* Exercise: Could you repeat all of the entries below word for word, apart from the pictures?

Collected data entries
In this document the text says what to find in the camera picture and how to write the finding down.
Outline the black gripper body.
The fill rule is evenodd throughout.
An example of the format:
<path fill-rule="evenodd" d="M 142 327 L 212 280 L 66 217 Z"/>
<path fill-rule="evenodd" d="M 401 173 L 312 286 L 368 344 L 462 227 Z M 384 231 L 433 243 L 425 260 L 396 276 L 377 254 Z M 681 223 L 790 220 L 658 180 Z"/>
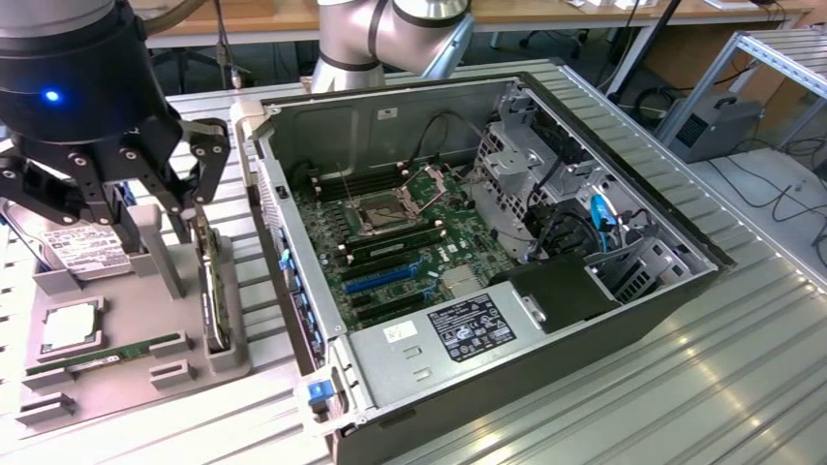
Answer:
<path fill-rule="evenodd" d="M 145 28 L 126 4 L 1 7 L 1 152 L 30 159 L 93 145 L 169 158 L 182 129 L 161 95 Z"/>

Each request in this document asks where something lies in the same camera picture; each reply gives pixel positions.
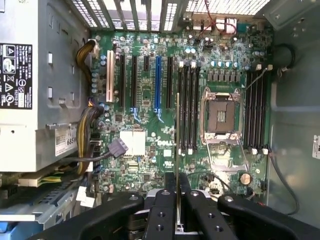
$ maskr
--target cable bundle
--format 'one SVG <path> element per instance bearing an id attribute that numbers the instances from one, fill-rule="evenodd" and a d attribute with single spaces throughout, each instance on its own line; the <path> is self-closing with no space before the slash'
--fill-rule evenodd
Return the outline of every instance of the cable bundle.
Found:
<path id="1" fill-rule="evenodd" d="M 90 68 L 85 64 L 85 60 L 88 54 L 92 52 L 95 45 L 96 45 L 96 42 L 94 40 L 88 41 L 79 49 L 75 57 L 76 64 L 83 71 L 85 78 L 89 83 L 91 83 L 91 71 L 90 71 Z"/>

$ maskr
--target metal panel
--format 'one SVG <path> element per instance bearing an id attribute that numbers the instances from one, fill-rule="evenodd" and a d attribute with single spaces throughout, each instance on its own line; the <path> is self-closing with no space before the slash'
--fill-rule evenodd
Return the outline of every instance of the metal panel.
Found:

* The completed task:
In this document the text says what to find in the camera picture and how to write the finding down.
Outline the black gripper body.
The fill rule is evenodd throughout.
An example of the format:
<path fill-rule="evenodd" d="M 142 327 L 212 280 L 66 217 Z"/>
<path fill-rule="evenodd" d="M 401 173 L 312 286 L 368 344 L 462 227 Z M 384 231 L 433 243 L 425 260 L 396 276 L 377 254 Z M 681 223 L 790 220 L 658 180 Z"/>
Answer:
<path fill-rule="evenodd" d="M 145 28 L 126 4 L 1 7 L 1 152 L 30 159 L 93 145 L 169 158 L 182 129 L 161 95 Z"/>

Each request in this document asks where something lies in the same camera picture; each reply gives pixel positions.
$ maskr
--target cable bundle
--format 'one SVG <path> element per instance bearing an id attribute that numbers the instances from one, fill-rule="evenodd" and a d attribute with single spaces throughout, each instance on its own line; the <path> is self-closing with no space before the slash'
--fill-rule evenodd
Return the outline of every instance of the cable bundle.
Found:
<path id="1" fill-rule="evenodd" d="M 90 68 L 85 64 L 85 60 L 88 54 L 92 52 L 95 45 L 96 45 L 96 42 L 94 40 L 88 41 L 79 49 L 75 57 L 76 64 L 83 71 L 85 78 L 89 83 L 91 83 L 91 71 L 90 71 Z"/>

$ maskr
--target metal panel
--format 'one SVG <path> element per instance bearing an id attribute that numbers the instances from one, fill-rule="evenodd" and a d attribute with single spaces throughout, each instance on its own line; the <path> is self-closing with no space before the slash'
--fill-rule evenodd
Return the outline of every instance of the metal panel.
Found:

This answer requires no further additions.